• [What to produce]:
Determine the number of lines of the records below that include "camera". Respond with the number and no other text.
Start of Material for this exercise
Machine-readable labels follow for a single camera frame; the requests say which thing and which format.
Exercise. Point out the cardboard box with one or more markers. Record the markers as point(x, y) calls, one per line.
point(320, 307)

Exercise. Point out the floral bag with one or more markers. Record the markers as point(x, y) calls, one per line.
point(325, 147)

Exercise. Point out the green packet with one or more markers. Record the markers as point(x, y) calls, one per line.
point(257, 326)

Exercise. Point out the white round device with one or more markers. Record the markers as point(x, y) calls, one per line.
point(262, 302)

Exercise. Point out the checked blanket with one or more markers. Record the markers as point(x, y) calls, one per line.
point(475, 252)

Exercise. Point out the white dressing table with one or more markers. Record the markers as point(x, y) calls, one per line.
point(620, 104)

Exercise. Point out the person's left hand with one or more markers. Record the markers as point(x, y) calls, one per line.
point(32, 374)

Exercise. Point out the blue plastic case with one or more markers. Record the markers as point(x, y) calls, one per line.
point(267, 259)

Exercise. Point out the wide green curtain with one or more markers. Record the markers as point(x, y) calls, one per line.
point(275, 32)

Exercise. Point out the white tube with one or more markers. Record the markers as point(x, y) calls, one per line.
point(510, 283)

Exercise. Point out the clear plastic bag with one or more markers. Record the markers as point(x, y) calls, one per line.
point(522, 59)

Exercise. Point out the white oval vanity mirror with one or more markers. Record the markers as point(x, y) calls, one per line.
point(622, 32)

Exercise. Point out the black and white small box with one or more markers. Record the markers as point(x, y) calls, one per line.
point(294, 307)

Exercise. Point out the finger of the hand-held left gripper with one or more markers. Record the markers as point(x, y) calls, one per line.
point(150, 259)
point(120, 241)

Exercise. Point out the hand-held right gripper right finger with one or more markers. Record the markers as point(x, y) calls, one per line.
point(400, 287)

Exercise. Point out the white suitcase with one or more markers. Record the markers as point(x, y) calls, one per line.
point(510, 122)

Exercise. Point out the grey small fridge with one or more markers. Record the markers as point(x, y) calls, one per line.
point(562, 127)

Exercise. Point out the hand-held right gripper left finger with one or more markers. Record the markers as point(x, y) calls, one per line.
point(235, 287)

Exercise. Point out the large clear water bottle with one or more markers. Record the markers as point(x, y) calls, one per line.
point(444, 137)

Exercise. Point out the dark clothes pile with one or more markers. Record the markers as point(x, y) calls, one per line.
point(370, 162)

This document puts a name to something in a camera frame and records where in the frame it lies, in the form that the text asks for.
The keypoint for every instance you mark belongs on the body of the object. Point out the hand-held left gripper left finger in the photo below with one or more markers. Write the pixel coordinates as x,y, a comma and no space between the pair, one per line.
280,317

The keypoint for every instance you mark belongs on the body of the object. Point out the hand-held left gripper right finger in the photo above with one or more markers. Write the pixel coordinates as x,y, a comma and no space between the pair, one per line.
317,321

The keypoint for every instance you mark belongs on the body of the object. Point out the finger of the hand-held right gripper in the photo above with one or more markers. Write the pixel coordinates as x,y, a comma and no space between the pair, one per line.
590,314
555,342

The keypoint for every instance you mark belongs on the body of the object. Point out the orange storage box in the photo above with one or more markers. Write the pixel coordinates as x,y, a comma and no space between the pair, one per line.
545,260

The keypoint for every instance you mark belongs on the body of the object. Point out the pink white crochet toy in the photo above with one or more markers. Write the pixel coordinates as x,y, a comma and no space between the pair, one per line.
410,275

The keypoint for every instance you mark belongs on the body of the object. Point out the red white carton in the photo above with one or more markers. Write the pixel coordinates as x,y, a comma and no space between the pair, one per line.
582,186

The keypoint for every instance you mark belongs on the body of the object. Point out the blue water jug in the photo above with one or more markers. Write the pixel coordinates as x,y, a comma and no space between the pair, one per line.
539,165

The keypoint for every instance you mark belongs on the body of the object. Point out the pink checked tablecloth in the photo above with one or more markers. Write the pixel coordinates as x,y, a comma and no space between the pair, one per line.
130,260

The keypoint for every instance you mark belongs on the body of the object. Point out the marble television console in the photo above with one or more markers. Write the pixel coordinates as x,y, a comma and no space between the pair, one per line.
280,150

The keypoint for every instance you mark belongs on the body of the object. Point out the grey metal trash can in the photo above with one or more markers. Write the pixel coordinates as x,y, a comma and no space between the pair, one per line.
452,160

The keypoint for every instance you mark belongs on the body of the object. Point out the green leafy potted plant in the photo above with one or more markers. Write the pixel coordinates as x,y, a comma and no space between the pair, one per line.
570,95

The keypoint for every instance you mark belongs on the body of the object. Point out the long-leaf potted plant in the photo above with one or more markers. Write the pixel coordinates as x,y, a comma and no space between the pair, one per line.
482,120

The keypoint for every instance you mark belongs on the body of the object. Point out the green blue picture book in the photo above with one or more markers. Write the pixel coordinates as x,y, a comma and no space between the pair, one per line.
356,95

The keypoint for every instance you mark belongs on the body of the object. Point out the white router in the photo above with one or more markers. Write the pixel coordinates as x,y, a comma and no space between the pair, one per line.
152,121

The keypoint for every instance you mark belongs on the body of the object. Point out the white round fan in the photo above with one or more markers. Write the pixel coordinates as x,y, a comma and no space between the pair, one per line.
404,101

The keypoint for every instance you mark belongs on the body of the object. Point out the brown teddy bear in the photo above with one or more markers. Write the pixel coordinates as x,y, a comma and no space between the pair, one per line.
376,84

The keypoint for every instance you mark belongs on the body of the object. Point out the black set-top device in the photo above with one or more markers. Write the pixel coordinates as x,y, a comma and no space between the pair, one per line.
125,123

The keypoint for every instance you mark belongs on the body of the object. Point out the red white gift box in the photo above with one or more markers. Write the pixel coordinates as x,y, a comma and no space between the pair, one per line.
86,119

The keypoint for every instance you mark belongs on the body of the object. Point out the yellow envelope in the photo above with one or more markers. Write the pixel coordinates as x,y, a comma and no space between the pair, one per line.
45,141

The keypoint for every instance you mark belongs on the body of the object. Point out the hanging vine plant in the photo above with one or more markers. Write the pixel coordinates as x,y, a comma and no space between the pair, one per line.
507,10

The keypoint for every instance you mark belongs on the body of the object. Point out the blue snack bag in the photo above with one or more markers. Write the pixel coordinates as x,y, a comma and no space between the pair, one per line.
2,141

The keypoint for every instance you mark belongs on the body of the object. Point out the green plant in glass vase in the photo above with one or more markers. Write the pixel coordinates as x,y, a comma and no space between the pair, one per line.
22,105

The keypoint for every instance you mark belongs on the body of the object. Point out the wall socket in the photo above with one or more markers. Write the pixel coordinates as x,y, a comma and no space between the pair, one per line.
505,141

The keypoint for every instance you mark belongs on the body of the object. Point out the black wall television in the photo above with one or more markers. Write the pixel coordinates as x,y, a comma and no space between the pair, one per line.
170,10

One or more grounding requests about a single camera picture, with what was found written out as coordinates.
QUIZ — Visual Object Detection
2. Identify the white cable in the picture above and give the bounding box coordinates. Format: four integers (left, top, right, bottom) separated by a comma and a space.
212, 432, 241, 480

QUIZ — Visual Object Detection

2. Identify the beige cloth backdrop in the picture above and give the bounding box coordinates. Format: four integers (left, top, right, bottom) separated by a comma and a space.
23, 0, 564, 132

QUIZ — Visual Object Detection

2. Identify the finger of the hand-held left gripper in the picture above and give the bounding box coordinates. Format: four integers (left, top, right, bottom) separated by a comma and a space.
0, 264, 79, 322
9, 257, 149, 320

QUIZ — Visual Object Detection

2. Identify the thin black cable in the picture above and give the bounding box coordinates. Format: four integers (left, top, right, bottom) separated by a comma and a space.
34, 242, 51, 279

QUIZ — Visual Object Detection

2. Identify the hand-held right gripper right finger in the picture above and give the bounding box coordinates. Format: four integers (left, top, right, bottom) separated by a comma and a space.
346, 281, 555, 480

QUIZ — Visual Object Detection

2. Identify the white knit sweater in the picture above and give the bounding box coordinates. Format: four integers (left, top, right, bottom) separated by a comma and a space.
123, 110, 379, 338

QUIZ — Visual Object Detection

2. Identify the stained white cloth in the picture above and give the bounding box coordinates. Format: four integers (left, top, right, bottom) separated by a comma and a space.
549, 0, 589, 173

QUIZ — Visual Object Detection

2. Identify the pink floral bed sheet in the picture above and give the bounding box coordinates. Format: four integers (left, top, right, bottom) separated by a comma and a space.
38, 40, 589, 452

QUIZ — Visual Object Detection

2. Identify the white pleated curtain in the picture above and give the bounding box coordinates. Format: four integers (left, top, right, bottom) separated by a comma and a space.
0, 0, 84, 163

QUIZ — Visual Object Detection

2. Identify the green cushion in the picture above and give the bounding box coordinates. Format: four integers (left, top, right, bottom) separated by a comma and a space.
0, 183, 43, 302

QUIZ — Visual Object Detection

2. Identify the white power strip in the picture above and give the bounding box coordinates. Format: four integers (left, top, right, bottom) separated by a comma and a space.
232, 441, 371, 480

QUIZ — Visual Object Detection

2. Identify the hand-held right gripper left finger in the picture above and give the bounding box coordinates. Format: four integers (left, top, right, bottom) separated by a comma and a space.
End of Material for this exercise
• [Solution]:
3